The critical insight is that these three ‘difficult truths’ – the painful processes of economic restructuring, fiscal retrenchment, and renewal of the middle class social compact – represent thorny, integrated and long-term challenges. They will require policymakers to have the courage and foresight to make difficult choices in the public interest. And that electorates shed their aversion to change, and their intolerance for personal sacrifice. This will be profoundly difficult.
But the darkest hour is before the dawn. These challenging circumstances will compel public debate on some foundational questions that have been off the table in recent years, outside the boundaries of acceptable political discourse.

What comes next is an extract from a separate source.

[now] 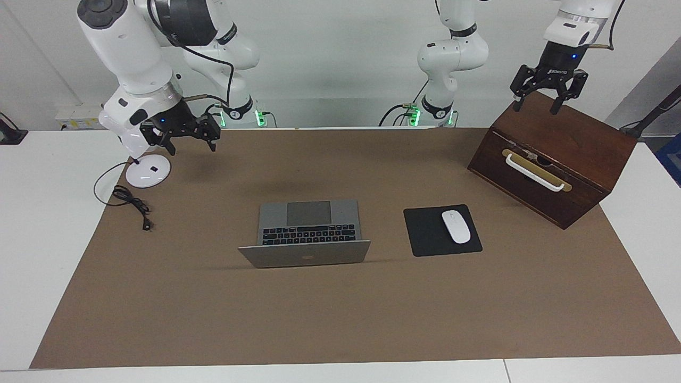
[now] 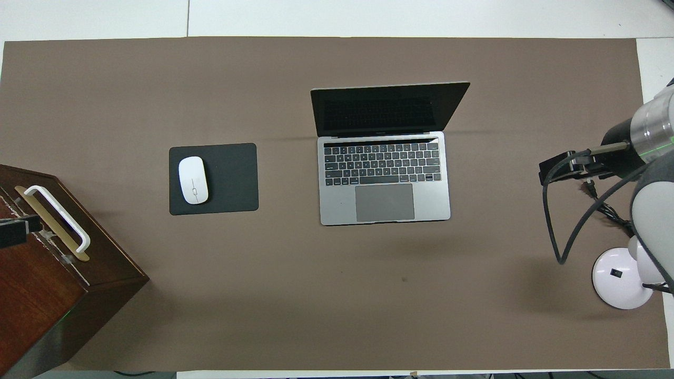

How can public expectations for services be aligned with a reasonable tolerance for tax? What sacrifices are required, and by which groups of citizens, to ensure a sustainable welfare state? What types of jobs do people want, and what policies can reorient the economy to create them? What role should the financial sector play in the economy? And what levels of income inequality and intergenerational disparity are tolerable?
These questions are daunting. Yet, they get to the heart of the core promises of Western liberal-democracy, such as fair and competitive economies, representative politics, social justice and equality of opportunity. What this reckoning provides is much needed reflection that must be embraced.
André Côté is an alumnus from the Class of ’09 at the School of Public Policy and Governance, University of Toronto. The views expressed are his alone.